ASSIGNMENT: Scan the entries below and tally the lines that include "labels". Return nothing but the tally.

DATASET:
· · · · ·
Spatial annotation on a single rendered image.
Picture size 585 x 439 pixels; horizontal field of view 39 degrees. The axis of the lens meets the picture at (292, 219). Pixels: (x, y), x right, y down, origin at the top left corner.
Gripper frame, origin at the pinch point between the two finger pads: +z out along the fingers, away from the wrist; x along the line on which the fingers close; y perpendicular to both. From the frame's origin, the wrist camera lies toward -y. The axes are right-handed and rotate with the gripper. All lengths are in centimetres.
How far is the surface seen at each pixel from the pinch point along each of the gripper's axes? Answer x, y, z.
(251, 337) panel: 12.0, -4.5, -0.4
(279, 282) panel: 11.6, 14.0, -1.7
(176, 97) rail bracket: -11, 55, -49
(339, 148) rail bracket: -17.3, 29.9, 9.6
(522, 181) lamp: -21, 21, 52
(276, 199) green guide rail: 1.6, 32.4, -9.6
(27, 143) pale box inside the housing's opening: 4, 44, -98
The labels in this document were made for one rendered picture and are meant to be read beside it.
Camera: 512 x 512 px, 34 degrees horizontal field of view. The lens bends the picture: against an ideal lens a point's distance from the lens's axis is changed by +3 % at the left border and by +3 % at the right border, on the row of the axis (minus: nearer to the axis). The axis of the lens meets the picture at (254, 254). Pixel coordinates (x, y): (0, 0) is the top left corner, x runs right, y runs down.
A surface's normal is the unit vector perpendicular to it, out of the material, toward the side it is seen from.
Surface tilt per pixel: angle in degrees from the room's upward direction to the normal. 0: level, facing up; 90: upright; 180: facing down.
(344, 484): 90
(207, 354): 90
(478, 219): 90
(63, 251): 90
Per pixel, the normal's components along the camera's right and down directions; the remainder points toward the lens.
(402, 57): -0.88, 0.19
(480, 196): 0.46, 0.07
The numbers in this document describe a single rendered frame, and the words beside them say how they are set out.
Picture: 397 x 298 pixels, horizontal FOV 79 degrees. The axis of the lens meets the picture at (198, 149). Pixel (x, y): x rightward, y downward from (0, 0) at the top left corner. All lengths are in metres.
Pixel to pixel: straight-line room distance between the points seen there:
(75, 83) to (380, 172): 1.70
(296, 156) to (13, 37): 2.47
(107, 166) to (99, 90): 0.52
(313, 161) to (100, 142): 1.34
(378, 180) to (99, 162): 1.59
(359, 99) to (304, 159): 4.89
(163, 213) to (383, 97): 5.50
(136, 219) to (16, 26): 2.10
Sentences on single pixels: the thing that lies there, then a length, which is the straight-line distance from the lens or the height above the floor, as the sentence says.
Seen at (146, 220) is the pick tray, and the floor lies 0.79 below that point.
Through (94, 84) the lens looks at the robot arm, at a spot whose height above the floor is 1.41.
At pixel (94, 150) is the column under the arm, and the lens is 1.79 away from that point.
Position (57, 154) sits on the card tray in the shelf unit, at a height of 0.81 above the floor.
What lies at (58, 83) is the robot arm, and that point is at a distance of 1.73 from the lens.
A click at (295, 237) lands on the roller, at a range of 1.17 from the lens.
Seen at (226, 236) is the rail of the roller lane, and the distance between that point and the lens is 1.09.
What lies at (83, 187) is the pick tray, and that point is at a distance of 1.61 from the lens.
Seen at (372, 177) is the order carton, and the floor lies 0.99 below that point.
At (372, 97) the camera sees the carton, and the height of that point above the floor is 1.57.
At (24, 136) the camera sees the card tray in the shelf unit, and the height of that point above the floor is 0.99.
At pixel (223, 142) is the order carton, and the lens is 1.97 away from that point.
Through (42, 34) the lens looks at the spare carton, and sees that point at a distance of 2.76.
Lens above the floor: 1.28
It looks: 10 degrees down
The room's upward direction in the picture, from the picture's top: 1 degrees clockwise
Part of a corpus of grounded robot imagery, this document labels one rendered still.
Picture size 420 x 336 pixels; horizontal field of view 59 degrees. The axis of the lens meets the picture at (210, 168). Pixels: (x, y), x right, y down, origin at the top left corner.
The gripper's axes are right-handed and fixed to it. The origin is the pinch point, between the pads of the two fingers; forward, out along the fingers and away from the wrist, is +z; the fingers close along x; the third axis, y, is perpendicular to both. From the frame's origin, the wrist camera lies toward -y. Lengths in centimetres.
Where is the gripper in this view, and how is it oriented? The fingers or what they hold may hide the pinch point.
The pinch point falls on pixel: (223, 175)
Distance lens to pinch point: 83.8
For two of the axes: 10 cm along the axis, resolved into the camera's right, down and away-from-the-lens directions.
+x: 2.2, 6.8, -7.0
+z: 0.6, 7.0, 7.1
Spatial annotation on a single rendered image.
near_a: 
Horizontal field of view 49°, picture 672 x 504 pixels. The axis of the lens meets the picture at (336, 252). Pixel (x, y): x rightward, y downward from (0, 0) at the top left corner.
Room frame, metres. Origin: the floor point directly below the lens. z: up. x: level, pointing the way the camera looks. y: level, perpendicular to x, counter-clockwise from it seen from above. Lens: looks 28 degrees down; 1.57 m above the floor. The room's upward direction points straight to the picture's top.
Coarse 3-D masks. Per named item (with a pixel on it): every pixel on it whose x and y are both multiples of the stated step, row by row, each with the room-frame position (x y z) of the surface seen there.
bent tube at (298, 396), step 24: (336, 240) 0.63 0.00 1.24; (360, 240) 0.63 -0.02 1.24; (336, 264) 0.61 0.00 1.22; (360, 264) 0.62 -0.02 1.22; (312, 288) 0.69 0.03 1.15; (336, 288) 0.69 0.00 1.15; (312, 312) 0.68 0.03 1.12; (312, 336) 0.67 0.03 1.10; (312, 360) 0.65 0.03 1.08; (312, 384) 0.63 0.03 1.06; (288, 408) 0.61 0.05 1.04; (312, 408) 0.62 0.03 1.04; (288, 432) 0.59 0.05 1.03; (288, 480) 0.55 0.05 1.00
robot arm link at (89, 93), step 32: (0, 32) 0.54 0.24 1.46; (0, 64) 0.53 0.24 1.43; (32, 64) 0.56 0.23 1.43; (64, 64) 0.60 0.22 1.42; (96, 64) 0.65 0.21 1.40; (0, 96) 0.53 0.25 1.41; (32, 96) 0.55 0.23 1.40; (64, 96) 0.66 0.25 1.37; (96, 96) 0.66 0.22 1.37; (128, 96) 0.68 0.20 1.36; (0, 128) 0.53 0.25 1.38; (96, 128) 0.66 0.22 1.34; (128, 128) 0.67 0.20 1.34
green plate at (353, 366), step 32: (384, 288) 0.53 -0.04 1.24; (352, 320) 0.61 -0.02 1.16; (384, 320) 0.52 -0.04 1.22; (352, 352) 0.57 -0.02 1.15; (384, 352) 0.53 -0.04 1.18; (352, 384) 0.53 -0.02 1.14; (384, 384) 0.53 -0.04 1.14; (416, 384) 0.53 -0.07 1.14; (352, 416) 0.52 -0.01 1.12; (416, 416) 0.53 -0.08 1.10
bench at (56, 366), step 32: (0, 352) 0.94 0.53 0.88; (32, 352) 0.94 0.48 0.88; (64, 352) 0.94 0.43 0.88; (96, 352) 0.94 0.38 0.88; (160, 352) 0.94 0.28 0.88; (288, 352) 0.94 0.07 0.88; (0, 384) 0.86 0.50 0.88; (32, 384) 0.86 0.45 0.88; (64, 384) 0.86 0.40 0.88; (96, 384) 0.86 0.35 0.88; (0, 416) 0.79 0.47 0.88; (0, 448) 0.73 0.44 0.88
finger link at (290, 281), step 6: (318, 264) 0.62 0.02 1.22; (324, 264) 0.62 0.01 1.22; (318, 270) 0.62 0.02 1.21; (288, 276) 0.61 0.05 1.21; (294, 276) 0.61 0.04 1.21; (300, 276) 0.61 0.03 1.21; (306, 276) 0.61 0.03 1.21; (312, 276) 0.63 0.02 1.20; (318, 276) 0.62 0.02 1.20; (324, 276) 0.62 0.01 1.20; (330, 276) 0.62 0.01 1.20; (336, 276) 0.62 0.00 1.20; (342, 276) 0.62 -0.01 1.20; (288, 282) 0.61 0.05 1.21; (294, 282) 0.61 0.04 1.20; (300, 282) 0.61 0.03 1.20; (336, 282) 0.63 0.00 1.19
· · · · ·
SOLVED EXERCISE: 2